While Korean cuisine (Han Shik) often varies from region to region, there are some ingredients that are consistently found in almost every dish. In fact, most Korean food, especially the side dishes (banchan), include similar ingredients that are prepared in different ways using varied ratios. We’ve put together a cast of ten essential ingredients for you to explore. Hover over each to learn more:
You’ll always find a bag of dried anchovies in a Korean kitchen. They’re often used to add rich flavors to broths, kimchi, and other dishes.

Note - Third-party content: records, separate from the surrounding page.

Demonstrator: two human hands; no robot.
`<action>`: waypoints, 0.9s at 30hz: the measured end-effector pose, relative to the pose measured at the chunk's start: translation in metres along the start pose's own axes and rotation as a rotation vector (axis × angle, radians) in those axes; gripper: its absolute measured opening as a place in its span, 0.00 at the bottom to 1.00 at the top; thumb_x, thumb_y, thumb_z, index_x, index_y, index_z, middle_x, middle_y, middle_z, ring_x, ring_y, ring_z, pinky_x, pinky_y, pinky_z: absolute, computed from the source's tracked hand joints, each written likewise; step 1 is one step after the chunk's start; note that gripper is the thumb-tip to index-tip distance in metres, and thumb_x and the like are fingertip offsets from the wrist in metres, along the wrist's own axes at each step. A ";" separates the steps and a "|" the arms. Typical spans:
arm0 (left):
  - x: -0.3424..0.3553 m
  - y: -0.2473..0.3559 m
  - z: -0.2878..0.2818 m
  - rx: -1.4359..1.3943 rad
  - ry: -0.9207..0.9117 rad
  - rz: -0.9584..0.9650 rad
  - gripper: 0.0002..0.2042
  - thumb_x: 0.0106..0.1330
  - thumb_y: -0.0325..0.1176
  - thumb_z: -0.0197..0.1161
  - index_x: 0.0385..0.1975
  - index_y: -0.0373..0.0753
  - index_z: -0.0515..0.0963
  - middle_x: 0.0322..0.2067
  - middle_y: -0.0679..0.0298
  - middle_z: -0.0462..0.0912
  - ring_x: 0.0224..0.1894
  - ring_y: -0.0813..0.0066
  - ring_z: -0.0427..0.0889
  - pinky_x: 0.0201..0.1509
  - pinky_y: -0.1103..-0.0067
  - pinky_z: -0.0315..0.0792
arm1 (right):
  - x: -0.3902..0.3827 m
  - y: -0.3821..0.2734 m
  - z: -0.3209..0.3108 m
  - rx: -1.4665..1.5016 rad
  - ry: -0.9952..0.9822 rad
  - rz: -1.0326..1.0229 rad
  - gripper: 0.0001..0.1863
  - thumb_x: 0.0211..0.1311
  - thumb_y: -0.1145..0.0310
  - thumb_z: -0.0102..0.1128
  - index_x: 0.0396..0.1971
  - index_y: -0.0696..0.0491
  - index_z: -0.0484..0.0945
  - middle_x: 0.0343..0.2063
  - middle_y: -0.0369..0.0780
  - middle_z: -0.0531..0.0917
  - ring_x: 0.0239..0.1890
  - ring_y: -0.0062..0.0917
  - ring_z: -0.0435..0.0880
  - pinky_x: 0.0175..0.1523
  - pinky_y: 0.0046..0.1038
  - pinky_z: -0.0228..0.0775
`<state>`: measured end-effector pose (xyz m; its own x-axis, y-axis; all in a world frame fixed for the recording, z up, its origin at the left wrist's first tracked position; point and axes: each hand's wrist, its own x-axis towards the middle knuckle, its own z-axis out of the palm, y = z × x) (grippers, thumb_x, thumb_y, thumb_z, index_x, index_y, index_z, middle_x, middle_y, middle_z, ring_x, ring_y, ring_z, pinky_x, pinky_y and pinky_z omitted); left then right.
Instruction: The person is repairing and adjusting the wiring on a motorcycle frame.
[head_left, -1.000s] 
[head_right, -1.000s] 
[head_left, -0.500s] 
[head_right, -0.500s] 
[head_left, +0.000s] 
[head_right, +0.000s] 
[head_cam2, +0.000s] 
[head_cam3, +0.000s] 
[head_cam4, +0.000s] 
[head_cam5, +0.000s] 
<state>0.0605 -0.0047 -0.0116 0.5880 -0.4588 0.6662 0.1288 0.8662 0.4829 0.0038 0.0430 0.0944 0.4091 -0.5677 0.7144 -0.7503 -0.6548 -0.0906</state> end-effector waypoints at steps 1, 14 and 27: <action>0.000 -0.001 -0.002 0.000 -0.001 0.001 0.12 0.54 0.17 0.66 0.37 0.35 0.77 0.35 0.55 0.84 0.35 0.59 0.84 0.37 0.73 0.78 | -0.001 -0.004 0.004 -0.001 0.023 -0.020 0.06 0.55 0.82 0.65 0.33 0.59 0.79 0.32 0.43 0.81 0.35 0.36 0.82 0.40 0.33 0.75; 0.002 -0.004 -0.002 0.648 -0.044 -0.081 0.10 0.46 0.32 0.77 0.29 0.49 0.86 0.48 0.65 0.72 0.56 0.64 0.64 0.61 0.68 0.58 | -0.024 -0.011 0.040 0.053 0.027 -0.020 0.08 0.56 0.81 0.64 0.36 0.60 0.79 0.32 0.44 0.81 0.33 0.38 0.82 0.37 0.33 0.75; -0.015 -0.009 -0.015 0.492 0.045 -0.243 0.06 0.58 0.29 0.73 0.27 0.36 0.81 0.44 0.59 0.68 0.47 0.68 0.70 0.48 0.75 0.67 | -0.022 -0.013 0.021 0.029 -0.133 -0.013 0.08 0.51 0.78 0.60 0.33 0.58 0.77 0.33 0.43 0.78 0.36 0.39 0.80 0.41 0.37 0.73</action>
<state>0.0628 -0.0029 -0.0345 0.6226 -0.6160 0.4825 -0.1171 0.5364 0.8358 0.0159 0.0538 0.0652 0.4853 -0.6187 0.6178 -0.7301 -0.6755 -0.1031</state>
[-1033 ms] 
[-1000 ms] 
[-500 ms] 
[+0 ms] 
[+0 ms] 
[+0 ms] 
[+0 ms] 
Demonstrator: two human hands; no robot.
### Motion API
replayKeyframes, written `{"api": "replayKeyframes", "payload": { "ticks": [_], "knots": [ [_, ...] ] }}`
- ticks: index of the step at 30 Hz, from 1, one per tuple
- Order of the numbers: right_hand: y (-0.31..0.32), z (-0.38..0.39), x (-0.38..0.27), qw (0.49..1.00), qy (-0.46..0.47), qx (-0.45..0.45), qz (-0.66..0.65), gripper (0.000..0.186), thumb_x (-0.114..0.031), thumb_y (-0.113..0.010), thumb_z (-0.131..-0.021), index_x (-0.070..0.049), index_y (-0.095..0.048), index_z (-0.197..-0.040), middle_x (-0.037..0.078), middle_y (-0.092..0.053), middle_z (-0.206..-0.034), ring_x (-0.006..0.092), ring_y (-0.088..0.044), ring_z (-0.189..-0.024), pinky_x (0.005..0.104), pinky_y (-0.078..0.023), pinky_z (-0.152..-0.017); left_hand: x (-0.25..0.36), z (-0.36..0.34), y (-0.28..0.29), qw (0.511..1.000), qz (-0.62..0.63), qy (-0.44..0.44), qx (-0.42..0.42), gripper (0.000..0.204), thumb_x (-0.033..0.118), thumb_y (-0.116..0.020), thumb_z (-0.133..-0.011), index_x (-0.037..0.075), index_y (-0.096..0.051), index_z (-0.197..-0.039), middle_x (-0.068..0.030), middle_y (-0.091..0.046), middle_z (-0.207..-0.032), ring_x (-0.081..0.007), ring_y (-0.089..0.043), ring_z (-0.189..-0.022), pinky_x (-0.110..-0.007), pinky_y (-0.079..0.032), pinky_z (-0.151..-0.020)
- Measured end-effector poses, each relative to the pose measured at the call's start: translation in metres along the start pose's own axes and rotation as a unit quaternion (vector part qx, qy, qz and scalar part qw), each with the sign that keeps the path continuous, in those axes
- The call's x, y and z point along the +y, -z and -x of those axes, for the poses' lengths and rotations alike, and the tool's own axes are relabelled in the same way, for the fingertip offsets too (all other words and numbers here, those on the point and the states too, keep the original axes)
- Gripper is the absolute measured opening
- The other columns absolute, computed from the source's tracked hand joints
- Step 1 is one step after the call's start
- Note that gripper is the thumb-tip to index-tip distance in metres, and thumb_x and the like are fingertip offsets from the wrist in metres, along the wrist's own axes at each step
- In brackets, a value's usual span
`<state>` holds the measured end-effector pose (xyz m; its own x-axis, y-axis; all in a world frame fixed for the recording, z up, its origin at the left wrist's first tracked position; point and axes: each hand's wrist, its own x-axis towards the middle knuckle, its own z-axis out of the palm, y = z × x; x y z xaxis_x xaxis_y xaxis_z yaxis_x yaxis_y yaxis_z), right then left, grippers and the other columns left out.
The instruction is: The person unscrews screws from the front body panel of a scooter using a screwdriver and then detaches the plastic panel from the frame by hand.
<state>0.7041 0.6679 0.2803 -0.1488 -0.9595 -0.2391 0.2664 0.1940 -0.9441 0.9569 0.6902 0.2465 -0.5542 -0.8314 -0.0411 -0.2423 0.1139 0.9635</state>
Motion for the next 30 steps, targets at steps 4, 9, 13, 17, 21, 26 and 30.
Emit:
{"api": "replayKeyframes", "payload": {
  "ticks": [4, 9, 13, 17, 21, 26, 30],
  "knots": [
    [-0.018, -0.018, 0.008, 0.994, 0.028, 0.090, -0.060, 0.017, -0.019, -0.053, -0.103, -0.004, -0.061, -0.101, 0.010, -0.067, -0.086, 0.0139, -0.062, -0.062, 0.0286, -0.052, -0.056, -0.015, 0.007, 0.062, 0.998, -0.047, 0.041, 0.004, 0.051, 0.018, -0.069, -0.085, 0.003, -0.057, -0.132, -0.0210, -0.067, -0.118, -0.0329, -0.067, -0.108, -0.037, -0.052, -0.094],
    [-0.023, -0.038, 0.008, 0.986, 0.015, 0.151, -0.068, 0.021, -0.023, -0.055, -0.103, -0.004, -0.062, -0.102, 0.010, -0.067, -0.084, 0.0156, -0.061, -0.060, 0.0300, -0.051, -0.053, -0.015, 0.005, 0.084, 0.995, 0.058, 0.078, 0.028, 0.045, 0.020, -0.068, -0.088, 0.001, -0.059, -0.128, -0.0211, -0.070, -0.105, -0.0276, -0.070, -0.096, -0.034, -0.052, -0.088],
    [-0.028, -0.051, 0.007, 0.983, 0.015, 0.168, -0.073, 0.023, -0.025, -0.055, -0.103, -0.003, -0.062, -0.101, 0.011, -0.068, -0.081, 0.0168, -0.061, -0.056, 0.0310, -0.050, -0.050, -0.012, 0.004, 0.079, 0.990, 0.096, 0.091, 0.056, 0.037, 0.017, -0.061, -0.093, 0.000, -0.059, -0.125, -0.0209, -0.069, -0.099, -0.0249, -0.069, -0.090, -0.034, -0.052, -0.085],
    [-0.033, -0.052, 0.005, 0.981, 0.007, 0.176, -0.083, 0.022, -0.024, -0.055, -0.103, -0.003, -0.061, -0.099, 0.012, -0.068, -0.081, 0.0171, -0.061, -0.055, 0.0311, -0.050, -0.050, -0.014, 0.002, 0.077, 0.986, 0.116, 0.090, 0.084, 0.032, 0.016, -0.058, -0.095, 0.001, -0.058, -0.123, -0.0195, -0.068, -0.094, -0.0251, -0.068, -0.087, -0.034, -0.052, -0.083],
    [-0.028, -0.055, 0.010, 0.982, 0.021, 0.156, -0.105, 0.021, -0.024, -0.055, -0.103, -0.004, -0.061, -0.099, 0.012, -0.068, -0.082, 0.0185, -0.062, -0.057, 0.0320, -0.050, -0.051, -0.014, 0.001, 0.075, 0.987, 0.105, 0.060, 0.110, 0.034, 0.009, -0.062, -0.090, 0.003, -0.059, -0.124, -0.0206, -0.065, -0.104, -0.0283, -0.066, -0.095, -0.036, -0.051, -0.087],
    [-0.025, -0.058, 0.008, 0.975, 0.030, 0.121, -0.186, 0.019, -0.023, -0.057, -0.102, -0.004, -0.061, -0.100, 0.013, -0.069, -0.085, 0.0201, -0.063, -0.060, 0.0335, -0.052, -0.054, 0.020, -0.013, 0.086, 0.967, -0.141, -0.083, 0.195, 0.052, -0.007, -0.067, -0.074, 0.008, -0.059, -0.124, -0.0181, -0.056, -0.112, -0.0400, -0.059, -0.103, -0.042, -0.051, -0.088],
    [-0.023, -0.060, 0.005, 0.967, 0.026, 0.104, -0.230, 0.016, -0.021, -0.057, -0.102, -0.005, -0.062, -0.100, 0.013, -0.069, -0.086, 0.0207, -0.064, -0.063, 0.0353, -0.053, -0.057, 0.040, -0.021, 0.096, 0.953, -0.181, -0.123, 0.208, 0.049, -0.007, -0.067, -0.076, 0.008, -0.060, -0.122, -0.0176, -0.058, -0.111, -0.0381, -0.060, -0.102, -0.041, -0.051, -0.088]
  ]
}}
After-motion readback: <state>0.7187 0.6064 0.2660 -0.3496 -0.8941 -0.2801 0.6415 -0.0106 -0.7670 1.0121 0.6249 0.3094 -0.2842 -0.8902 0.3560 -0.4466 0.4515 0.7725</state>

Sweet, pan-fried anchovies are also a very popular banchan dish.
The chili pepper used in Korean cooking is known for its bright red color and spicy kick. Whether in pepper or paste form, the presence of chili adds complexity to all kinds of dishes from stews (jigae) to bibimbap to grilled meats.
Doenjang, or fermented soy bean paste, is a prized Korean ingredient that has been a part of Korean cooking since the Three Kingdoms. It’s the key ingredient to a number of Korean stews and is also the perfect dip for veggies.
It’s no surprise that Korea is often called the “Italy of Asia”—lots of family cooking and garlic in almost every dish. From kimchi to bulgogi, a healthy serving of garlic is a must.
Green onions, also known as scallions, are added for flavor and color in Korean stews, sauces, marinades, side dishes, and main dishes. Like garlic, green onions are a staple in Korean cooking.
A Korean meal isn’t complete without a side of kimchi, and the most common kimchi is made using napa cabbage. Napa cabbage is also used for cabbage stews and for wraps with pork and oysters.
A drizzle of sesame oil enhances the flavors of Korean dishes, especially rice-based ones like kimbap and bibimbap. Think of it as Korean cuisine’s answer to olive oil.
Whether they are black, roasted, or crushed, sesame seeds are added to many Korean dishes to give it that roasty flavor. You’ll find them sprinkled on/in dduck (sweet korean rice cakes), marinades, and various banchan dishes.
Soy sauce is not just a dipping sauce in Korean cooking. It’s a key ingredient for marinades and broths that is used in small amounts often with sugar, wine, and/or water.
Tofu is one of the most common non-meat proteins used in Korean dishes. Tofu is most commonly served in stews (soondubu jigae) and also used for various banchan dishes.